ACTION ITEM: Line by line, reproduce exactly the beginning of the listing below, ending with the line that contains "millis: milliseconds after" and adding nothing.

+++ GIVEN RECORDS

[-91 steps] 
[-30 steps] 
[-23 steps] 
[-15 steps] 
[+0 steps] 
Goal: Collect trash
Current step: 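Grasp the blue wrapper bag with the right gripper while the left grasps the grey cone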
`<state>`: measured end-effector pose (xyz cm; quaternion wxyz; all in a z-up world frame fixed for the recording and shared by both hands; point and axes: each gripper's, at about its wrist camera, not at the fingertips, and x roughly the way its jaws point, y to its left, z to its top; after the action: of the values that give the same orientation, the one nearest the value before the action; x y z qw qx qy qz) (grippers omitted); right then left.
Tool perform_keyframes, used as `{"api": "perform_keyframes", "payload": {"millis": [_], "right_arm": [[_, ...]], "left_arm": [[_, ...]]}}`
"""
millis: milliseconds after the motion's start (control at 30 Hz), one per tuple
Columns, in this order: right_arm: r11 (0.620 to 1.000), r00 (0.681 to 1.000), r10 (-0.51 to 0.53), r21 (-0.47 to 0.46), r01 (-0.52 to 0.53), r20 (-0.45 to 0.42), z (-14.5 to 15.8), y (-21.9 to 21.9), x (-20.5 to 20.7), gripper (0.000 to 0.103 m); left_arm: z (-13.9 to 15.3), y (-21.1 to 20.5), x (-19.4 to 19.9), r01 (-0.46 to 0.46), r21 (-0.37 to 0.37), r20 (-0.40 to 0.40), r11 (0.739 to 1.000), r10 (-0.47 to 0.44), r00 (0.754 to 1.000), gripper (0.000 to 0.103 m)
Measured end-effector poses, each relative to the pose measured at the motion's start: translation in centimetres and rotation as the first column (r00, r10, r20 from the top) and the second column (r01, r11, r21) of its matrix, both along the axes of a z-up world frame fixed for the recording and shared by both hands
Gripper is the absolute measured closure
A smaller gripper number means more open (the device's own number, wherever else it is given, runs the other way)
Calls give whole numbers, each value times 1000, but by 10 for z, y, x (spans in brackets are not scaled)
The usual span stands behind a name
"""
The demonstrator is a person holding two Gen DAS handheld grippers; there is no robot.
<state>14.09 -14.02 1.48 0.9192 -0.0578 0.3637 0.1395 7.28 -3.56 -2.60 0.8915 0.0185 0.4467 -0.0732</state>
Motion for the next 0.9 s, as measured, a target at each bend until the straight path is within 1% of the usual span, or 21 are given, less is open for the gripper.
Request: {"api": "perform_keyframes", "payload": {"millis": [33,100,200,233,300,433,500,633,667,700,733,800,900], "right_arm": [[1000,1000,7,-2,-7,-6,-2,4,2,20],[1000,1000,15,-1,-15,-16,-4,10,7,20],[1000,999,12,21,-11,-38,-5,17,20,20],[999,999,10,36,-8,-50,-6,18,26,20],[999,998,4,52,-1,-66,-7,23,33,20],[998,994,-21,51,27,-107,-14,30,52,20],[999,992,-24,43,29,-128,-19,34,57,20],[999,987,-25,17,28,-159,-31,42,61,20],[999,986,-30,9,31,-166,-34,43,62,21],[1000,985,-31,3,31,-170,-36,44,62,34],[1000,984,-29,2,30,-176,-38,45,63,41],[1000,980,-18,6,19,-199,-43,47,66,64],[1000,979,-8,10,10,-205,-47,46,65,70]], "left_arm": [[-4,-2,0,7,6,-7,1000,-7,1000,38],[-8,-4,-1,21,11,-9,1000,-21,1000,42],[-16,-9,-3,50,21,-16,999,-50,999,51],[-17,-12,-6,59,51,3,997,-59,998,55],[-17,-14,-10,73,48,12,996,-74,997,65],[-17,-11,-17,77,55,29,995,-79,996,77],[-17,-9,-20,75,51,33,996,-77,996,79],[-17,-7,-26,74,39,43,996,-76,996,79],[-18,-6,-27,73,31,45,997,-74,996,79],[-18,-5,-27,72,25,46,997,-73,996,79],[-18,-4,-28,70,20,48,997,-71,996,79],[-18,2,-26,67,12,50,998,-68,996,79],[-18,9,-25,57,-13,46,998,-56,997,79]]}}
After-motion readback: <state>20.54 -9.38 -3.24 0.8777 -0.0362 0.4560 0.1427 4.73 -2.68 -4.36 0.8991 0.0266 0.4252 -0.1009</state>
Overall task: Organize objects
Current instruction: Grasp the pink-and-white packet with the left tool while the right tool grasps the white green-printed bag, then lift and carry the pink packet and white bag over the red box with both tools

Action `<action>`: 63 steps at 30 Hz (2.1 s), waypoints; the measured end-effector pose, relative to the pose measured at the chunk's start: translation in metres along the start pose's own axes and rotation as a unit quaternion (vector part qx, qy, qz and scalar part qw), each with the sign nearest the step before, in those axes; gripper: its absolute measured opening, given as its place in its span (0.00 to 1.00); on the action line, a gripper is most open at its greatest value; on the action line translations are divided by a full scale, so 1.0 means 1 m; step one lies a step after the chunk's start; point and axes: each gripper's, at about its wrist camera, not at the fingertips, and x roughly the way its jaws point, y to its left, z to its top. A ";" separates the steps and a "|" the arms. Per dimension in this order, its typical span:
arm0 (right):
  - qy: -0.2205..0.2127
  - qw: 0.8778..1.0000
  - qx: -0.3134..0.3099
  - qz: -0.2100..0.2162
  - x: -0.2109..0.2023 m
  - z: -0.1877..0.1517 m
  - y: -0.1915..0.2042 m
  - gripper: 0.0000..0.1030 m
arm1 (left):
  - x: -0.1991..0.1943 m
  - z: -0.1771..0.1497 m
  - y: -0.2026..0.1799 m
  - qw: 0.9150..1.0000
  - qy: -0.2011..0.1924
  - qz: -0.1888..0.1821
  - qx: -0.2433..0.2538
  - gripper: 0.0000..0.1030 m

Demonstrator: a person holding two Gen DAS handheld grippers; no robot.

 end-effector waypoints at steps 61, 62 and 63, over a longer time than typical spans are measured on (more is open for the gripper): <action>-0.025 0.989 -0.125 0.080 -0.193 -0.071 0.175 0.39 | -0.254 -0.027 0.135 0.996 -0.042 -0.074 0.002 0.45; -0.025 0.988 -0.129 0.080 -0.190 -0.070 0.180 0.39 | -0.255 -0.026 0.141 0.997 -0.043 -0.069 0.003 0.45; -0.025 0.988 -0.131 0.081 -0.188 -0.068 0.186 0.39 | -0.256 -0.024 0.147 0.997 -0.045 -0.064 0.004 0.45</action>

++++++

SOLVED PROBLEM:
[-91 steps] 
[-30 steps] 
[-23 steps] 
[-15 steps] 
[+0 steps] 
Goal: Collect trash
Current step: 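Grasp the blue wrapper bag with the right gripper while the left grasps the grey cone
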`<state>`: measured end-effector pose (xyz cm; quaternion wxyz; all in a z-up world frame fixed for the recording and shared by both hands; point and axes: each gripper's, at about its wrist camera, not at the fingertips, and x roughly the way its jaws point, y to its left, z to its top; after the action: of the values that give the same orientation, the one nearest the value before the action; x y z qw qx qy qz) (grippers omitted); right then left.
Tool perform_keyframes, used as `{"api": "perform_keyframes", "payload": {"millis": [_], "right_arm": [[_, ...]], "left_arm": [[_, ...]]}}`
"""
millis: milliseconds after the motion's start (control at 30 Hz), one per tuple

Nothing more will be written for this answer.